__Task statement__:
In the listing below, please print the line that contains "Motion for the" and every line that follows it, exactly.

╭──

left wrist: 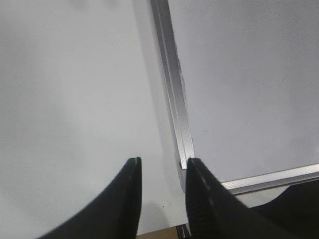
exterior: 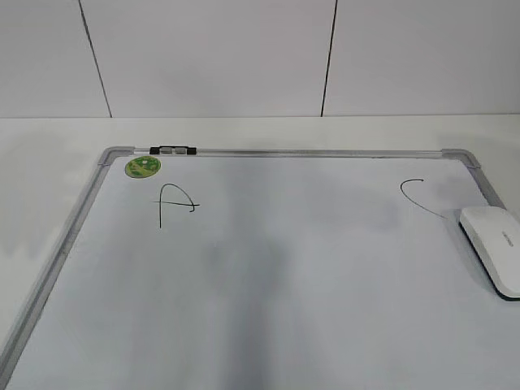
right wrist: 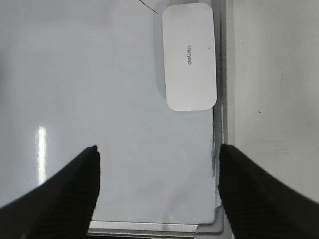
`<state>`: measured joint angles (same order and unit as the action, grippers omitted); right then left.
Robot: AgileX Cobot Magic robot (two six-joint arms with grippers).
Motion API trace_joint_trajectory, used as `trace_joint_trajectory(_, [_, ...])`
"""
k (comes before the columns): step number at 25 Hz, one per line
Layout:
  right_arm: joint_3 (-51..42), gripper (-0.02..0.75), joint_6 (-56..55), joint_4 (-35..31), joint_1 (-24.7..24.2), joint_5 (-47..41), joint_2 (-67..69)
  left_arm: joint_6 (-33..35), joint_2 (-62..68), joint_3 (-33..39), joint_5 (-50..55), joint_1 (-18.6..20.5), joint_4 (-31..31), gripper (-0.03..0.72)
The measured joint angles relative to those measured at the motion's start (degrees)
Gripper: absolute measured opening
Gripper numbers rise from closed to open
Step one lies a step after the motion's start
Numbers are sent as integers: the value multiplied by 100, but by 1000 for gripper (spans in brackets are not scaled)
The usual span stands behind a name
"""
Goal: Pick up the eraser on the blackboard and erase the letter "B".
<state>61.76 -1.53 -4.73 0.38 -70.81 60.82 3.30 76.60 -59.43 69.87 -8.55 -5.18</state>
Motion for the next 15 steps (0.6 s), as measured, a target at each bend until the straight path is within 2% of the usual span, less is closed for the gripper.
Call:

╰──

__Solution below__:
Motion for the next 15 steps (0.6 s), as measured, a target at each bend until the straight path is within 2% of the usual span, less is closed for the gripper.
Call:

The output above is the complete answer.